From 4f0aa008ed393d7ce222c4ea4bd0fa6ed52b48f6 Mon Sep 17 00:00:00 2001
From: Krutika Dhananjay <kdhananj@redhat.com>
Date: Fri, 5 Apr 2019 12:29:23 +0530
Subject: [PATCH 177/178] features/shard: Fix extra unref when inode object is
 lru'd out and added back

Long tale of double unref!

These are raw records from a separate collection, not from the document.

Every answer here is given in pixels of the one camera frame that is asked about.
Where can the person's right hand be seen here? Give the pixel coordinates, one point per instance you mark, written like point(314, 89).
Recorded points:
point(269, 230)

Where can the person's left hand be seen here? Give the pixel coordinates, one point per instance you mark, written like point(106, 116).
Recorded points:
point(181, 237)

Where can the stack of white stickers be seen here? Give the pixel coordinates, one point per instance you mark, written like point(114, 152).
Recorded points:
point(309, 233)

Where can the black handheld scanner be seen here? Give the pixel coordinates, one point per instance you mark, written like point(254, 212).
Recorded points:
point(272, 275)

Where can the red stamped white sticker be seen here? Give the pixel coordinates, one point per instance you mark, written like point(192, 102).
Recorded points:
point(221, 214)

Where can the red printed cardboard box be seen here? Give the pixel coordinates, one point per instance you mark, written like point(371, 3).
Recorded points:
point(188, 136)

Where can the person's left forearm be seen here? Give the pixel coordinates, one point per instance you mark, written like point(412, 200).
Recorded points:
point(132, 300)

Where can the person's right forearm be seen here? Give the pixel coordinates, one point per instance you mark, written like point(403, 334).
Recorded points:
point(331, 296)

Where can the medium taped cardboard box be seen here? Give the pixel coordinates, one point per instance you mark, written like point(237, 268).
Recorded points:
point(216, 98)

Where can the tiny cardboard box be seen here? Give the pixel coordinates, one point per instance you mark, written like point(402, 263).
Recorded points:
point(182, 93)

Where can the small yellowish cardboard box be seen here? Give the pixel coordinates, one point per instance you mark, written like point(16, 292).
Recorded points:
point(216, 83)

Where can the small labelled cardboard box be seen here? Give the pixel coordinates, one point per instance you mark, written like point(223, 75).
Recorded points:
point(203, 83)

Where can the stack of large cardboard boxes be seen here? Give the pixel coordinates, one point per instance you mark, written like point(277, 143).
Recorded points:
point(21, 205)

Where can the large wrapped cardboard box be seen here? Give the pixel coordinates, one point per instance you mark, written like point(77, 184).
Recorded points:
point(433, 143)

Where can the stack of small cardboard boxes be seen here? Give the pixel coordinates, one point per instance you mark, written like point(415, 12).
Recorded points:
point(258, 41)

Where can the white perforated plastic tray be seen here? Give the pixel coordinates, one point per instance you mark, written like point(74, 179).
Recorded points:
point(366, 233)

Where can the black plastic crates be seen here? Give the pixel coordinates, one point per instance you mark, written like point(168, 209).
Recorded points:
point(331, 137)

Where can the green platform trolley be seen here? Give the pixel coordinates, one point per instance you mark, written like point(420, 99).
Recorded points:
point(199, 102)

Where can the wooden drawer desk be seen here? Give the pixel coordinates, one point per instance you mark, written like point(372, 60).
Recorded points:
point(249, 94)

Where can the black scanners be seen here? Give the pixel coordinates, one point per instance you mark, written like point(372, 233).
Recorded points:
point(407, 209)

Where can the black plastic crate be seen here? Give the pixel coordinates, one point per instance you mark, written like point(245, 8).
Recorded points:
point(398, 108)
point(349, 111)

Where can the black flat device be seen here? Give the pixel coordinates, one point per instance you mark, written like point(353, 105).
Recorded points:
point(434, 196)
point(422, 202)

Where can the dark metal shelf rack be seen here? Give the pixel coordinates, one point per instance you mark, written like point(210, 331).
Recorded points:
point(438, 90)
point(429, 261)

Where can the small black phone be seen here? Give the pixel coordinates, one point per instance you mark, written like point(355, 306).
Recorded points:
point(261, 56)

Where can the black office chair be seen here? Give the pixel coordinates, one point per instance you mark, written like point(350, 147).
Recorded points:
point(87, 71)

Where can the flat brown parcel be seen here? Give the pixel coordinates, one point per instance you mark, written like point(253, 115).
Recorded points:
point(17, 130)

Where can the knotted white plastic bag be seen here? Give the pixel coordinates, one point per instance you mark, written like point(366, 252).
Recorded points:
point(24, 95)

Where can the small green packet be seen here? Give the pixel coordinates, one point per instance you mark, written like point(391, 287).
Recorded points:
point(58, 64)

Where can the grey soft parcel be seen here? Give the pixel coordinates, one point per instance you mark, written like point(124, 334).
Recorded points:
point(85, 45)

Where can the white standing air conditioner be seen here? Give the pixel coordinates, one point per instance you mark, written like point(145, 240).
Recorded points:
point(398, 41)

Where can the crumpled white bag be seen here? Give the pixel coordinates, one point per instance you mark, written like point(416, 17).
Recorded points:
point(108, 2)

But do read...

In cases where a shard base inode is evicted from lru list while still
being part of fsync list but added back soon before its unlink, there
could be an extra inode_unref() leading to premature inode destruction
leading to crash.

One such specific case is the following -

Consider features.shard-deletion-rate = features.shard-lru-limit = 2.
This is an oversimplified example but explains the problem clearly.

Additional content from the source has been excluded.